The election is just around the corner, and the cost of living has consistently come up as a top election issue in poll after poll. While many factors like housing and child care have no simple solution, there is one thing that this year's candidates can promise that can have a noticeable impact on our wallets: the cost of telecommunications services which Canadians need to access the digital economy.

We all know that Canadians pay some of the highest cell phone and home Internet bills in the world. But that doesn't have to be the case.

Source: Rewheel/research

Ultimately, our high prices can be explained by the lack of competition in the telecommunications industry.

For decades, the Big Three have had tight control over our telecommunications services. With the help of failed government policies, they have built an oligopoly that keeps cell phone and Internet prices high, while chronically underinvesting in rural communities.

This has allowed them to have one of the highest profit margins of any telecommunications industry in the world.

But it doesn't have to be this way.

We know that increased competition can help lower prices. We don't even have to look at faraway examples like Israel. We just need to look at places in Canada where alternatives to the Big Three exist.

Saskatchewan, for example, has the lowest wireless prices in Canada. That's not because the province has worse service (it doesn't) or higher population density (it doesn't).

It's because there is a fourth big player in the market -- Sasktel. The presence of a fourth competitor has forced the Big Three to lower prices and increase investment to be able to compete with Sasktel. This is similar to what Videotron did in Quebec, or what Freedom Mobile accomplished in urban centres.

More competition led to lower prices.

We've seen the same trend in the home Internet market, where chronic underinvestment has excluded rural communities from the digital economy.

Screenshot from the Canadian Internet Registration Authority (CIRA) speed test results from across Canada https://performance.cira.ca/

Screenshot from the Canadian Internet Registration Authority (CIRA) speed test results from across Canada.

The exceptions are those communities that have built their own networks to compete with the Big Three, like Prince Rupert and Kaslo in B.C. These are small communities that grew tired of waiting on the Big Three to bring high speed Internet to their communities, and instead built their own networks.

They now have higher levels of connectivity and faster Internet speed than most rural Canadians -- I would know, I am a happy customer of CityWest in Prince Rupert.

So, what does all this have to do with the election?

Canada's telecommunications systems are undergoing a major overhaul through the Broadcasting and Telecommunications Legislative Review and the CRTC's new policy direction that emphasizes competition, affordability, consumer interests and innovation.

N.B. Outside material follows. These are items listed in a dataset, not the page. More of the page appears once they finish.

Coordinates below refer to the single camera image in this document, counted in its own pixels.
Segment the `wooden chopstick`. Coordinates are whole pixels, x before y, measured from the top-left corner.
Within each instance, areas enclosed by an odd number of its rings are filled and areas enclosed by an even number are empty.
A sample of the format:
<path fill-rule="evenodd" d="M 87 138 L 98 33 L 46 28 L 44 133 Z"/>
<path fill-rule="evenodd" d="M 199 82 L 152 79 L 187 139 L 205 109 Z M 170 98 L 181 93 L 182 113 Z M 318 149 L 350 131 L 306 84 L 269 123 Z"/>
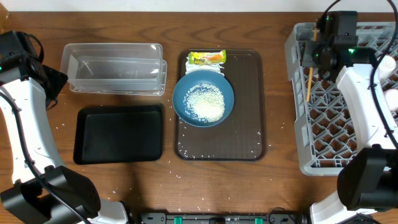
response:
<path fill-rule="evenodd" d="M 318 36 L 318 29 L 315 27 L 313 30 L 313 41 L 317 41 L 317 36 Z M 308 85 L 307 85 L 307 97 L 306 97 L 307 103 L 309 103 L 310 101 L 312 78 L 313 78 L 313 67 L 310 67 L 308 74 Z"/>

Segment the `pile of white rice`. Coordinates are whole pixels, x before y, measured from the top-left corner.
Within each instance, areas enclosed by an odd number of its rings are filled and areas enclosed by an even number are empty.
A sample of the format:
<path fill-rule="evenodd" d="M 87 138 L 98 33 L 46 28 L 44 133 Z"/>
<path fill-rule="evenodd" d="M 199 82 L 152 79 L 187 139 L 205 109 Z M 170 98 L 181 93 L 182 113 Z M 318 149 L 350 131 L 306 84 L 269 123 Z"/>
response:
<path fill-rule="evenodd" d="M 202 83 L 191 87 L 183 99 L 185 112 L 195 121 L 212 123 L 225 111 L 224 96 L 214 85 Z"/>

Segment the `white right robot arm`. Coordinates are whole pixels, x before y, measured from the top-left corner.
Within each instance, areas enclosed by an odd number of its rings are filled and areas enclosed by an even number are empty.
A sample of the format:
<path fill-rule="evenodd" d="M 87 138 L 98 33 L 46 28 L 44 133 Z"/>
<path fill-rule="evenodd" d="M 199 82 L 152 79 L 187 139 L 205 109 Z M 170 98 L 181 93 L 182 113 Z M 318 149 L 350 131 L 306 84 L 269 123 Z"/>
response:
<path fill-rule="evenodd" d="M 340 171 L 337 190 L 310 207 L 311 223 L 343 223 L 397 208 L 397 124 L 380 86 L 394 58 L 358 46 L 356 11 L 325 11 L 302 65 L 336 83 L 354 125 L 358 153 Z"/>

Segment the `cream white cup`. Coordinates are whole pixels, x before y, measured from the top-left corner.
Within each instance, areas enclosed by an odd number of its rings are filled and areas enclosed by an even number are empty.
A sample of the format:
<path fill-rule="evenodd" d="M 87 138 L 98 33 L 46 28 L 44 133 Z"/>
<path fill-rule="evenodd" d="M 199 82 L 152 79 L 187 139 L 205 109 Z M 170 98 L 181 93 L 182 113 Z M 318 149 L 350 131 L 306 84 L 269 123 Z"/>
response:
<path fill-rule="evenodd" d="M 380 82 L 386 80 L 396 68 L 396 61 L 393 57 L 386 55 L 377 67 L 377 77 Z"/>

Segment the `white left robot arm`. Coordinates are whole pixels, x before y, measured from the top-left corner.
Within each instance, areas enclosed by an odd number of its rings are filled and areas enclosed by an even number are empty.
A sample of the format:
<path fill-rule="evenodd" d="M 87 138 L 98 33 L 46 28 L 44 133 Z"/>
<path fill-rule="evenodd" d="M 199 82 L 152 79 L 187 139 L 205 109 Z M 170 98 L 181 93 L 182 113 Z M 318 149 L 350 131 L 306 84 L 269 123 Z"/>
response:
<path fill-rule="evenodd" d="M 92 181 L 67 168 L 47 118 L 68 77 L 43 65 L 35 37 L 1 34 L 1 111 L 13 155 L 13 186 L 4 208 L 24 223 L 128 223 L 121 202 L 100 198 Z"/>

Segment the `dark blue plate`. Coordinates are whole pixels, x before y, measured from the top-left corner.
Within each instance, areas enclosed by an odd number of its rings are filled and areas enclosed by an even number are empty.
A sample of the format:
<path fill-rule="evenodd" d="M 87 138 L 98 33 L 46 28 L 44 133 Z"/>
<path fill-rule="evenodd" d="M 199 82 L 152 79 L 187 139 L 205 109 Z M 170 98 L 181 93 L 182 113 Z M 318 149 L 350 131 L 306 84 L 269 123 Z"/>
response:
<path fill-rule="evenodd" d="M 186 114 L 183 99 L 188 90 L 197 84 L 210 84 L 220 89 L 224 96 L 225 111 L 220 120 L 212 123 L 204 123 L 195 121 L 191 116 Z M 227 79 L 219 73 L 208 70 L 198 70 L 183 76 L 176 84 L 172 97 L 173 107 L 176 114 L 186 123 L 196 127 L 210 127 L 221 123 L 231 113 L 234 106 L 234 91 Z"/>

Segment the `pink cup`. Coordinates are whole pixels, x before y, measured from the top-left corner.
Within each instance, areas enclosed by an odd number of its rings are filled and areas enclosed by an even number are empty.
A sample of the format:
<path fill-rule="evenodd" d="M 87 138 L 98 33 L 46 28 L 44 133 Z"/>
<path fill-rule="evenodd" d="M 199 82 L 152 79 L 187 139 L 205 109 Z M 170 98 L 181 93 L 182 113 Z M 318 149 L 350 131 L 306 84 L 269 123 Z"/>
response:
<path fill-rule="evenodd" d="M 391 111 L 398 110 L 398 90 L 390 89 L 384 92 L 386 103 Z"/>

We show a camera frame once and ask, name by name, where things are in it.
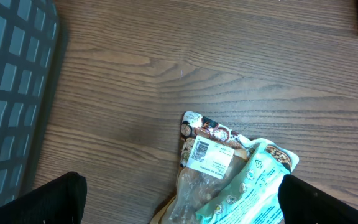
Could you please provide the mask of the beige brown snack bag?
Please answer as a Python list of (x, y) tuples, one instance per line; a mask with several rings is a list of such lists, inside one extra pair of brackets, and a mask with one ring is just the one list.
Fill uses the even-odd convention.
[(199, 113), (181, 122), (180, 167), (173, 198), (151, 223), (198, 223), (196, 212), (215, 198), (248, 161), (245, 136)]

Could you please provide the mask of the teal snack packet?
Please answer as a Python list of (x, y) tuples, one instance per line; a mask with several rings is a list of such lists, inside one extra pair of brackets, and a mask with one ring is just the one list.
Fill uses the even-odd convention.
[(283, 212), (278, 188), (291, 174), (299, 157), (268, 139), (250, 141), (250, 159), (217, 197), (196, 211), (199, 223), (278, 224)]

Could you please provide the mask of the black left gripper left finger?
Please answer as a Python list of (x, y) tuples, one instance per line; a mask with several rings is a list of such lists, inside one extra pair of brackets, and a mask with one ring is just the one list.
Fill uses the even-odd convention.
[(68, 172), (0, 207), (0, 224), (80, 224), (86, 196), (86, 178)]

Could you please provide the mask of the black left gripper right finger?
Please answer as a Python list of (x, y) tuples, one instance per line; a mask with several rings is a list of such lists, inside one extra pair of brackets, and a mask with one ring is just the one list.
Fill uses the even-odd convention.
[(358, 210), (293, 175), (278, 189), (285, 224), (358, 224)]

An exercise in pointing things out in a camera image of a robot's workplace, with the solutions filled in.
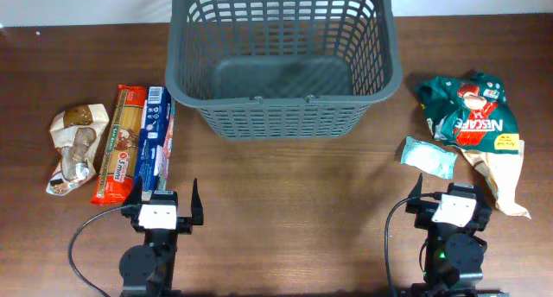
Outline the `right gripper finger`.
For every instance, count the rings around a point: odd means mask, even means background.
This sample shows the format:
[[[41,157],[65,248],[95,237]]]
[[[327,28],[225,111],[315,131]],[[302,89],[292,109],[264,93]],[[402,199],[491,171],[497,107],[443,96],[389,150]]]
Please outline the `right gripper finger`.
[[[409,194],[410,201],[420,199],[422,197],[423,175],[419,174],[417,182]]]
[[[479,205],[487,205],[486,190],[480,185],[474,185],[474,193]]]

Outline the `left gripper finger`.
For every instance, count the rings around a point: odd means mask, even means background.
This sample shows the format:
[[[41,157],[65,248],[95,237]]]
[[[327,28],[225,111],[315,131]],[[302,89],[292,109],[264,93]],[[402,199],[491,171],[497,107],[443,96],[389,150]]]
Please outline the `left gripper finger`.
[[[203,225],[204,224],[204,212],[200,199],[198,180],[194,179],[192,197],[191,197],[191,224]]]
[[[124,200],[124,205],[140,205],[142,203],[143,179],[137,176],[134,179],[133,187]]]

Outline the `orange spaghetti packet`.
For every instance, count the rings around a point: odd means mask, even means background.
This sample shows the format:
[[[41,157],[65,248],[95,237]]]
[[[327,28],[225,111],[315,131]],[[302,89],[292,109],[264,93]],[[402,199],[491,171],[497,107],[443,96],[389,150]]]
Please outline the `orange spaghetti packet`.
[[[142,86],[118,86],[118,101],[91,204],[122,203],[130,194],[146,98],[147,89]]]

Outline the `light teal pouch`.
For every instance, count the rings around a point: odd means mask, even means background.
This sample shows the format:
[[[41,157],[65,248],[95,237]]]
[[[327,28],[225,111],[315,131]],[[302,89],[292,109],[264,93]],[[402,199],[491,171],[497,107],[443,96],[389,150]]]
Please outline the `light teal pouch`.
[[[416,167],[427,174],[451,180],[454,176],[456,159],[457,154],[448,152],[432,143],[407,136],[400,162]]]

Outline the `blue pasta packet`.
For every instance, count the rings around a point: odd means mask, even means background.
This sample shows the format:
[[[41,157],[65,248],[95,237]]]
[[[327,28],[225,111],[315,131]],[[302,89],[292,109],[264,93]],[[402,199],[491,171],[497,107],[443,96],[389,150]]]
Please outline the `blue pasta packet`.
[[[172,147],[174,103],[165,86],[151,86],[143,107],[134,184],[142,200],[166,188]]]

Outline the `green Nescafe bag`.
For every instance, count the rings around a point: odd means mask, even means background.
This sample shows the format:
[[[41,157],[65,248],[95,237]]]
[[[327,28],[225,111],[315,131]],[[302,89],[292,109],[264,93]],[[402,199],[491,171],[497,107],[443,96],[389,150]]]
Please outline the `green Nescafe bag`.
[[[531,218],[527,208],[516,202],[524,140],[503,81],[485,73],[469,79],[438,76],[422,82],[416,93],[432,137],[461,150],[485,178],[497,209],[508,216]]]

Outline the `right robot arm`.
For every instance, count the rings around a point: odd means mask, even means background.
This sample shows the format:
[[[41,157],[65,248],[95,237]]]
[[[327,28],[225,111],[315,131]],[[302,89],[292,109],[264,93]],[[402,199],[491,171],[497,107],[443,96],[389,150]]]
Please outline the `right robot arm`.
[[[410,287],[410,296],[476,296],[487,242],[476,237],[492,215],[483,192],[474,186],[451,183],[444,192],[423,199],[423,178],[408,195],[405,211],[414,226],[427,232],[419,252],[423,282]]]

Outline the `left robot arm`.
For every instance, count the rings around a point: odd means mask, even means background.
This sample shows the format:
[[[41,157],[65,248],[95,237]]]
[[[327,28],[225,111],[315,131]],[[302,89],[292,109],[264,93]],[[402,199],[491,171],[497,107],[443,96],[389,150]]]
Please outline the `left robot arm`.
[[[130,220],[135,232],[144,234],[144,241],[126,250],[120,259],[121,295],[182,296],[182,291],[172,288],[177,241],[178,236],[190,235],[195,226],[204,224],[198,183],[193,183],[189,217],[177,215],[177,192],[157,190],[145,198],[140,182],[122,207],[121,214]]]

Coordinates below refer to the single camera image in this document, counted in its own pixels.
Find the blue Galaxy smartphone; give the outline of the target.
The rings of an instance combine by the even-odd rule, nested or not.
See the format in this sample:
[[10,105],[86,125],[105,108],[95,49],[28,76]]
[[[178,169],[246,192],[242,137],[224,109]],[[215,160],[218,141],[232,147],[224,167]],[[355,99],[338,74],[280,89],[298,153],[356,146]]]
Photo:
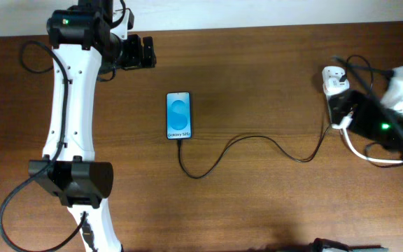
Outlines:
[[167,139],[190,139],[192,137],[190,93],[168,93],[166,101]]

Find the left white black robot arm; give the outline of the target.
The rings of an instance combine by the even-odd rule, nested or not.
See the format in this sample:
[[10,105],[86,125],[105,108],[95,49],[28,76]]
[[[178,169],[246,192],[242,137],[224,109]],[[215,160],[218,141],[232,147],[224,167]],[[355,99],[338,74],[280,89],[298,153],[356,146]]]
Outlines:
[[153,40],[130,34],[134,14],[112,0],[79,1],[47,22],[54,90],[48,138],[29,175],[57,197],[78,224],[86,251],[121,251],[108,206],[113,166],[95,159],[95,87],[117,71],[156,65]]

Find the white USB charger adapter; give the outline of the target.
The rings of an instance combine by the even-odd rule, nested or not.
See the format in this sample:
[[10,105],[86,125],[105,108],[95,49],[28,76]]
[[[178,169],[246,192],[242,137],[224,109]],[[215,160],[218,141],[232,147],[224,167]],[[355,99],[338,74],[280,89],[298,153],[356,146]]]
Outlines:
[[348,85],[348,80],[343,80],[345,71],[339,66],[327,66],[322,71],[323,82],[327,88],[337,88]]

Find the white power strip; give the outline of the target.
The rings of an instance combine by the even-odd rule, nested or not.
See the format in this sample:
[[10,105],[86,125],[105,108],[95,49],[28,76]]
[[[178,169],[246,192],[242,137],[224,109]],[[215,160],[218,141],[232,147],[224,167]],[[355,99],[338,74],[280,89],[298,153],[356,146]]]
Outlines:
[[352,121],[353,108],[349,100],[349,87],[347,80],[341,82],[338,78],[330,78],[323,83],[333,129],[344,130]]

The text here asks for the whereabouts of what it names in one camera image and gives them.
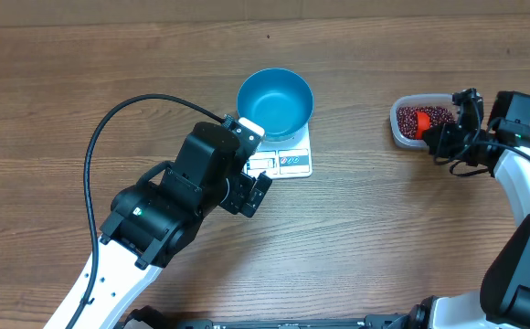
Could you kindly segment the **red scoop with blue handle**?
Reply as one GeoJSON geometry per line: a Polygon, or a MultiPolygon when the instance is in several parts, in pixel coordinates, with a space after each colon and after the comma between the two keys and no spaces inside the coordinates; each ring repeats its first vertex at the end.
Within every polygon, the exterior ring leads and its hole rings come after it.
{"type": "Polygon", "coordinates": [[[424,111],[417,111],[417,130],[415,132],[415,139],[421,140],[423,133],[431,127],[431,118],[424,111]]]}

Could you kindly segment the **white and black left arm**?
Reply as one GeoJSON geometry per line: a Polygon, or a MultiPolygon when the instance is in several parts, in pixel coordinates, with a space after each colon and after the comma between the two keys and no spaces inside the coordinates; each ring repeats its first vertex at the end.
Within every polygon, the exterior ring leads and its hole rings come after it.
{"type": "Polygon", "coordinates": [[[99,255],[89,257],[47,326],[113,328],[215,207],[252,217],[271,180],[243,168],[264,135],[246,118],[197,123],[175,161],[154,166],[113,199],[99,255]]]}

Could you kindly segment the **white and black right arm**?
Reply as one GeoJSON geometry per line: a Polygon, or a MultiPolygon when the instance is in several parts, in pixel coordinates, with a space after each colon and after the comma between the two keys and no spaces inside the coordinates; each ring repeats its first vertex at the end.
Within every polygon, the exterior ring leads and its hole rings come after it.
{"type": "Polygon", "coordinates": [[[450,97],[454,123],[419,126],[438,165],[465,163],[473,175],[488,173],[503,188],[516,230],[479,290],[455,297],[429,297],[391,324],[394,328],[530,328],[530,95],[497,93],[483,112],[476,89],[450,97]]]}

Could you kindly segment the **white digital kitchen scale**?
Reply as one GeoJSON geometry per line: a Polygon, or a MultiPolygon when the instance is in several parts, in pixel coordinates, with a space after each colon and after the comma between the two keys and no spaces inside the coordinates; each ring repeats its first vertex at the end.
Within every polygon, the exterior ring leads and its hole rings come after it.
{"type": "Polygon", "coordinates": [[[292,138],[260,144],[257,152],[246,162],[244,173],[257,178],[265,174],[271,179],[305,178],[313,173],[309,126],[292,138]]]}

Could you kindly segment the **blue bowl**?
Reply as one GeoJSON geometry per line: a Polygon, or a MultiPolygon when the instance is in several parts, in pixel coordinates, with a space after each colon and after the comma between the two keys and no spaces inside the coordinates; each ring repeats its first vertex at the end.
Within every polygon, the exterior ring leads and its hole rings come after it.
{"type": "Polygon", "coordinates": [[[262,69],[249,76],[237,95],[239,117],[264,129],[268,141],[292,138],[313,117],[314,96],[299,74],[283,68],[262,69]]]}

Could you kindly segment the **red adzuki beans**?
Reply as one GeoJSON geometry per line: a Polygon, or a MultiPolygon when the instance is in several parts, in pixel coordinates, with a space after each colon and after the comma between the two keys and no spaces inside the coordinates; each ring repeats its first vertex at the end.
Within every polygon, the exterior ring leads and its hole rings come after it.
{"type": "Polygon", "coordinates": [[[439,126],[444,123],[454,123],[453,114],[444,107],[440,106],[405,106],[399,107],[396,111],[397,127],[401,134],[408,139],[415,139],[417,130],[417,111],[424,111],[431,118],[431,127],[439,126]]]}

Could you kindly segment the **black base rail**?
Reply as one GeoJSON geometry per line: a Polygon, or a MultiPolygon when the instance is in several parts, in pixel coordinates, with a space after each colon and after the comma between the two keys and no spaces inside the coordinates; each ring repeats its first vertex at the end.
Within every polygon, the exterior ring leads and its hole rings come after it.
{"type": "Polygon", "coordinates": [[[369,314],[362,319],[317,319],[215,322],[209,319],[168,317],[150,306],[133,310],[116,329],[427,329],[429,315],[423,305],[409,313],[369,314]]]}

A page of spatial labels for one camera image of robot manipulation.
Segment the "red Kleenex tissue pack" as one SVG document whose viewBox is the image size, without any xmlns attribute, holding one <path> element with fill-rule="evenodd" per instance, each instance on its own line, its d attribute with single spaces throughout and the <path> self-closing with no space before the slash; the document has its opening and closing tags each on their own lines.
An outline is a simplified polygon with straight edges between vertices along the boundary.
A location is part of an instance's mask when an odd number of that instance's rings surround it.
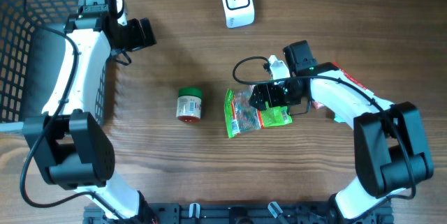
<svg viewBox="0 0 447 224">
<path fill-rule="evenodd" d="M 315 100 L 313 100 L 312 101 L 312 105 L 314 106 L 314 108 L 315 109 L 321 109 L 321 108 L 323 108 L 323 107 L 325 107 L 325 105 L 323 105 L 322 103 L 320 103 L 320 102 L 317 102 L 317 101 L 315 101 Z"/>
</svg>

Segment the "mint green wipes pack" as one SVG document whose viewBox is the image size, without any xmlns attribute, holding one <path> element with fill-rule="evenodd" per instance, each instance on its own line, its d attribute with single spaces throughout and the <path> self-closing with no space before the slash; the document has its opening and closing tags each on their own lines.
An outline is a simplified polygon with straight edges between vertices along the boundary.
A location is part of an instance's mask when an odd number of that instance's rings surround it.
<svg viewBox="0 0 447 224">
<path fill-rule="evenodd" d="M 334 121 L 336 121 L 337 123 L 345 123 L 345 120 L 342 119 L 338 114 L 334 116 Z"/>
</svg>

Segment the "red stick packet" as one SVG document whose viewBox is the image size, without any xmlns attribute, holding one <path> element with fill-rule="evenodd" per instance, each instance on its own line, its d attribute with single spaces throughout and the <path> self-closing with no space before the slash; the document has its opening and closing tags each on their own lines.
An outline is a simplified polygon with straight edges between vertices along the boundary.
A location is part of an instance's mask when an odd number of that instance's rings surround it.
<svg viewBox="0 0 447 224">
<path fill-rule="evenodd" d="M 341 70 L 341 72 L 343 72 L 343 74 L 345 75 L 346 78 L 348 78 L 352 83 L 354 83 L 355 85 L 357 85 L 358 87 L 360 87 L 363 91 L 366 92 L 366 94 L 369 94 L 371 96 L 374 95 L 374 92 L 369 90 L 367 87 L 365 87 L 364 85 L 362 85 L 359 81 L 357 81 L 355 78 L 353 78 L 351 75 L 349 75 L 339 64 L 337 64 L 336 62 L 332 62 L 332 64 L 334 64 L 336 67 L 338 67 L 338 69 Z"/>
</svg>

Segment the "green gummy candy bag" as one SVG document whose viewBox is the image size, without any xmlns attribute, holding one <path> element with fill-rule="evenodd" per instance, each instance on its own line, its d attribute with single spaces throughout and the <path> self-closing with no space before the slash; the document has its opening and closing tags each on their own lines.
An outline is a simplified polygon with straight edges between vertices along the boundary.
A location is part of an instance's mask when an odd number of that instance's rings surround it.
<svg viewBox="0 0 447 224">
<path fill-rule="evenodd" d="M 271 107 L 258 110 L 249 104 L 253 89 L 233 91 L 228 89 L 224 99 L 224 115 L 229 138 L 252 130 L 285 126 L 293 122 L 287 107 Z"/>
</svg>

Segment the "green lid spice jar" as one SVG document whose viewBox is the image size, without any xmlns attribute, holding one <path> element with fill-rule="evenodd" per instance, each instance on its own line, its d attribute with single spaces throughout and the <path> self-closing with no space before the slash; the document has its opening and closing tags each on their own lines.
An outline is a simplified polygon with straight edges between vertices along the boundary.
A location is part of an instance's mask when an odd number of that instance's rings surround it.
<svg viewBox="0 0 447 224">
<path fill-rule="evenodd" d="M 195 87 L 179 90 L 176 117 L 185 123 L 199 122 L 202 112 L 202 91 Z"/>
</svg>

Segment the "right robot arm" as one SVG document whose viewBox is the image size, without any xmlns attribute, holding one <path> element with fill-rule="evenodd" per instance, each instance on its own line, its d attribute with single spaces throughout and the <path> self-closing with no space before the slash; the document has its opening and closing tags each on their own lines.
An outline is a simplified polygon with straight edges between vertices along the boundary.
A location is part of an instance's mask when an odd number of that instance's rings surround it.
<svg viewBox="0 0 447 224">
<path fill-rule="evenodd" d="M 283 49 L 285 59 L 267 59 L 271 80 L 255 82 L 249 99 L 258 110 L 298 105 L 303 98 L 340 116 L 352 129 L 355 179 L 327 202 L 309 207 L 300 217 L 324 223 L 357 223 L 367 217 L 383 222 L 382 208 L 402 191 L 411 200 L 416 186 L 431 179 L 434 165 L 417 107 L 381 99 L 337 64 L 318 64 L 305 40 Z"/>
</svg>

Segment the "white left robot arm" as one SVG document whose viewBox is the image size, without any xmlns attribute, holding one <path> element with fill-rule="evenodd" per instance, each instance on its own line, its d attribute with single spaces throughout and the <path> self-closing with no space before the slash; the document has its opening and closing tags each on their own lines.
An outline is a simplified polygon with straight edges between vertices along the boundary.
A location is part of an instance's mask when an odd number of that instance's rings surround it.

This means that the next government will be key in determining Canada's digital future as the Broadcasting and Telecommunications Legislative Review concludes and the CRTC's new policy direction is implemented in upcoming decisions.

Our candidates for MP need to hear from us so they know that Internet access and affordability is a top priority for everyone. That's why we need to contact our candidates in their ridings and tell them about our experiences dealing with our country's broken telecom market.

To ensure everyone in Canada has access to affordable, reliable and fast wireless and home Internet, we need more competition, more government investment in rural community broadband, and affordable plans for low-income earners and seniors.

Rodrigo Samayoa is a digital campaigner at OpenMedia.